The fund's goal is to achieve a return, before the assessment of
any fees that closely approximates the index.
(10) Putnam Fund for Growth and Income - a fund consisting primarily of
common stocks located mainly in the United States that offer
potential for capital growth, current income, or both.
(11) Putnam Income Fund - a fund seeking high current income consistent
with what Putnam management believes to be prudent risk. The fund
includes principally investments in bonds and other debt
securities. Bonds include both corporate and government bonds.

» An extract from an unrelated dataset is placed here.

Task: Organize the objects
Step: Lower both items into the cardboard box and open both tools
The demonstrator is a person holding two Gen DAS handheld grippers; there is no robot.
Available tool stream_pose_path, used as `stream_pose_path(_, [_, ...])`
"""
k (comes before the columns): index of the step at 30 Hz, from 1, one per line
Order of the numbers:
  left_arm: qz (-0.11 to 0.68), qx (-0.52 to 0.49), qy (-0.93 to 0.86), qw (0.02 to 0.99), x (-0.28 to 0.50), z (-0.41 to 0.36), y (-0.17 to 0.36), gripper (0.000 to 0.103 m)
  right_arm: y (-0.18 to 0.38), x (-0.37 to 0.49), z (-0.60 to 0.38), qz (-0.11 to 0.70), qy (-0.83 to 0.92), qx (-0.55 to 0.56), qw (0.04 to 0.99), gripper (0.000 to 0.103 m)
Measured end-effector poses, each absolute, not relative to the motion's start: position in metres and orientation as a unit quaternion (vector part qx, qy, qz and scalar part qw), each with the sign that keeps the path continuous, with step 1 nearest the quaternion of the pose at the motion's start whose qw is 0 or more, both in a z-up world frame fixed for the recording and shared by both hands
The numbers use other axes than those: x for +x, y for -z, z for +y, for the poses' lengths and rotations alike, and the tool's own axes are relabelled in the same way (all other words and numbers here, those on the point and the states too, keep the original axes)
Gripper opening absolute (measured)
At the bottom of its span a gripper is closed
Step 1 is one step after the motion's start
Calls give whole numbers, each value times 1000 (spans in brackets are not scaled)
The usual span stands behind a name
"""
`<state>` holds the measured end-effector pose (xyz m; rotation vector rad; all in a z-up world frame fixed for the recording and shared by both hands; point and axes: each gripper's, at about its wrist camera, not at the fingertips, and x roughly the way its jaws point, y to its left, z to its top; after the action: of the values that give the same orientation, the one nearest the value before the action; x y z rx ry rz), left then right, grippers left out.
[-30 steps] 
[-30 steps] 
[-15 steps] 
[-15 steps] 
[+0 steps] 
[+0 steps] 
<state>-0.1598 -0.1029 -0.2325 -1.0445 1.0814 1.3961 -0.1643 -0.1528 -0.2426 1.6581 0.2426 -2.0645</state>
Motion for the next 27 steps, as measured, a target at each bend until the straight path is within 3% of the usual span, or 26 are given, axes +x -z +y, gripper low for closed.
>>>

(12) Putnam Money Market Fund - a fund seeking as high a rate of
current income as Putnam's management believes is consistent with
preservation of capital and maintenance of liquidity. The fund
consists of short-term high-quality money market securities.
Investments in this fund are neither insured nor guaranteed by the
U.S. government.
(13) Putnam New Opportunities Fund - a fund consisting primarily of
investments in common stock of U.S. companies within certain
industry groups that Putnam management believes have high growth
potential.
(14) Putnam Voyager Fund - a fund consisting mainly of investments in
stock of midsized to large companies expected to grow over time.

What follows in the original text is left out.